In my experience, it's not just throughput that's important, but also 99th perce...

leif · on Oct 18, 2012

That's happily not how fractal trees work, at all. We have a few talks online describing how they work. Zardosht has one here http://vimeo.com/m/26471692 . I thought Bradley had a more detailed one at MIT but I can't find it right now. (EDIT: found it! http://video.mit.edu/watch/lecture-19-how-tokudb-fractal-tre...)

Basically, I think you're thinking of the COLA. What we implement does have a literal tree structure, with nodes and children and the whole thing, so at any point you're just writing out new copies of individual nodes, which are on the order of a megabyte. At no point do we have to rewrite a large portion of the tree, so there aren't any latency issues.

DanWaterworth · on Oct 18, 2012

Thank you very much for the links. Is my understanding correct?

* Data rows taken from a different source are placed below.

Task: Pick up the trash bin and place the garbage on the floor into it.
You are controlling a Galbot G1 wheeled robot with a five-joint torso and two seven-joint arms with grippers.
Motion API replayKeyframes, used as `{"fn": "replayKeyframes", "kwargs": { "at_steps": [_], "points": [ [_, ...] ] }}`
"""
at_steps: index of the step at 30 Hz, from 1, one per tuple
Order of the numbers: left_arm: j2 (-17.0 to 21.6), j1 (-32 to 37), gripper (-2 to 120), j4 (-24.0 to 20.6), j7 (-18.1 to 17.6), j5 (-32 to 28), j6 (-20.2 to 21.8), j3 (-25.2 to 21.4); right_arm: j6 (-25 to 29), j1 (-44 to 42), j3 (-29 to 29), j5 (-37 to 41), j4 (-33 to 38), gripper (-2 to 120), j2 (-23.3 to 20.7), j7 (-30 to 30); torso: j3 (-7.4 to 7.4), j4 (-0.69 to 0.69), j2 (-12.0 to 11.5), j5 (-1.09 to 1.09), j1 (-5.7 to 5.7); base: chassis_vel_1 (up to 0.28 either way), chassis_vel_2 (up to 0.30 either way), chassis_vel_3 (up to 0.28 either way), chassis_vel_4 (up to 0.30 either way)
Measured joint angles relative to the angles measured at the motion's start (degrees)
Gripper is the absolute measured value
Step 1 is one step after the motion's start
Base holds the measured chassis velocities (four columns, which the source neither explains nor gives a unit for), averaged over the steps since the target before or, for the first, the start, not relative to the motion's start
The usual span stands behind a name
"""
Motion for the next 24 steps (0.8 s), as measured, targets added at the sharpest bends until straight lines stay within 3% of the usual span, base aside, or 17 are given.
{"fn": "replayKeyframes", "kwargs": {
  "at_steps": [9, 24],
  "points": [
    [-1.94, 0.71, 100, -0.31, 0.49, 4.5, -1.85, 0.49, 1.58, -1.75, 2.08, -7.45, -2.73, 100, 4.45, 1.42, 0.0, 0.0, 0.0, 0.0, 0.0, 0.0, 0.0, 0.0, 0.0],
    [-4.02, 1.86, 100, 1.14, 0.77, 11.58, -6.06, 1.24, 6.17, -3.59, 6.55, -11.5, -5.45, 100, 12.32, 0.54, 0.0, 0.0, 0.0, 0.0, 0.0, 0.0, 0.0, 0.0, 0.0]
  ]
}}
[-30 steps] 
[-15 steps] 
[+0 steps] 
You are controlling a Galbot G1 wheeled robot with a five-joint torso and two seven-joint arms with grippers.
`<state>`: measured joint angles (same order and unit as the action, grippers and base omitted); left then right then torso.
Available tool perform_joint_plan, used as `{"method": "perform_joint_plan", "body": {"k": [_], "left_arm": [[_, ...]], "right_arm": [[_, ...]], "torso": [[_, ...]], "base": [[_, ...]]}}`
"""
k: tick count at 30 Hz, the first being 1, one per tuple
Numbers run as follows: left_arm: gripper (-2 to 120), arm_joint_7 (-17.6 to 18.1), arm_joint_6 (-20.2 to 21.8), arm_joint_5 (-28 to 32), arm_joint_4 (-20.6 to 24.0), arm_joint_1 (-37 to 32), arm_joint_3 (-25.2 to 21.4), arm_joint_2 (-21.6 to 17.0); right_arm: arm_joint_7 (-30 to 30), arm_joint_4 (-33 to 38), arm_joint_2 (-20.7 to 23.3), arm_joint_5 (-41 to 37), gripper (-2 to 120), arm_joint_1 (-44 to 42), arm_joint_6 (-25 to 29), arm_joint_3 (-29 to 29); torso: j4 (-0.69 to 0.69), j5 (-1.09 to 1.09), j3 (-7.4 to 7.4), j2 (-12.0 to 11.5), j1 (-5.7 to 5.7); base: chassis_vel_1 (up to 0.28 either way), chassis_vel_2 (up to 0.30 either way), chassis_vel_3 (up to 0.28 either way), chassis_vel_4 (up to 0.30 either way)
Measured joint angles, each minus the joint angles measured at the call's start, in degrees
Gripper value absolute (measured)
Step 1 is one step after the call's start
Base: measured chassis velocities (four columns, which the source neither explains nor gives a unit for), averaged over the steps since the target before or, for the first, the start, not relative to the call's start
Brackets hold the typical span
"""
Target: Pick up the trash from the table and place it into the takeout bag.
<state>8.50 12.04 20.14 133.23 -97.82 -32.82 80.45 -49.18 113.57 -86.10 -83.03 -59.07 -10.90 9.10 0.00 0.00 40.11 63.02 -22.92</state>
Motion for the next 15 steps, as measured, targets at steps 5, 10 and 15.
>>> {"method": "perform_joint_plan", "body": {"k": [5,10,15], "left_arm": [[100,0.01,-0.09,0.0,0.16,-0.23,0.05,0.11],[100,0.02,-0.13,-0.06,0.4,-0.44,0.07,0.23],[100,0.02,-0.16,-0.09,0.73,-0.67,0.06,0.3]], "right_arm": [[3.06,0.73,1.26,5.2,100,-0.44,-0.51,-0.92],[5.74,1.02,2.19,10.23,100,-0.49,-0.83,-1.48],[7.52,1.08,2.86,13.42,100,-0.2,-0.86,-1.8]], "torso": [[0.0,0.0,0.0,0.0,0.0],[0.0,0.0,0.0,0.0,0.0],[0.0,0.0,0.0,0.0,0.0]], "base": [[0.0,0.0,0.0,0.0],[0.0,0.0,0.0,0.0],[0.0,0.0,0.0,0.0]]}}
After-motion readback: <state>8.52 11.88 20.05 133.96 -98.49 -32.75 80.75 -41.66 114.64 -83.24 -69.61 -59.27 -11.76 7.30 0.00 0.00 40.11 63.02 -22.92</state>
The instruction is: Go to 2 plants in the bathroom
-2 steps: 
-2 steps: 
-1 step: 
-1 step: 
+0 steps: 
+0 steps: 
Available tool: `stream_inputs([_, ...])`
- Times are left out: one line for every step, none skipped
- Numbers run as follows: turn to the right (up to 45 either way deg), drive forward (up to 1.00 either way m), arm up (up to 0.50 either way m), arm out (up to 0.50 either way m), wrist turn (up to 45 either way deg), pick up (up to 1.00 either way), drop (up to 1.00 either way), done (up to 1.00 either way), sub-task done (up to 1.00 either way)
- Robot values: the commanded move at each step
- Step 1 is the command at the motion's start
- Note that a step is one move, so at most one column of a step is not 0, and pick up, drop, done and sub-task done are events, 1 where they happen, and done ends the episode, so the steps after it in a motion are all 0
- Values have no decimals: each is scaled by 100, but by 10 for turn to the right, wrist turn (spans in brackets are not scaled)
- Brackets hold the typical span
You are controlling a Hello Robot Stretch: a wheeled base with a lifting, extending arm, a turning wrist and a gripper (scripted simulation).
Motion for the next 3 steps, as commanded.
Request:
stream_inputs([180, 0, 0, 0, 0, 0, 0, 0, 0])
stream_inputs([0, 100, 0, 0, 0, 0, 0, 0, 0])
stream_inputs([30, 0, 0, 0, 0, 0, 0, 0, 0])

Essentially, a fractal tree is a B-Tree (or perhaps a B+Tree?) with buffers on each branch (per child). Operations get added to these buffers and when one becomes full, the operations get passed to the corresponding child node. Operations are applied when they reach the node that is responsible for the data concerned.

leif · on Oct 18, 2012

That's about it! It's like a B+Tree in that the data resides in the leaves (well, and in the buffers), except that the fanout is a lot lower because we save room in the internal nodes for the buffers.

alex137 · on Oct 19, 2012

Hi. I thought the block size is much bigger in fractal trees (like 4MiB instead of 4KiB) than in B-trees hence the fanout would be about the same?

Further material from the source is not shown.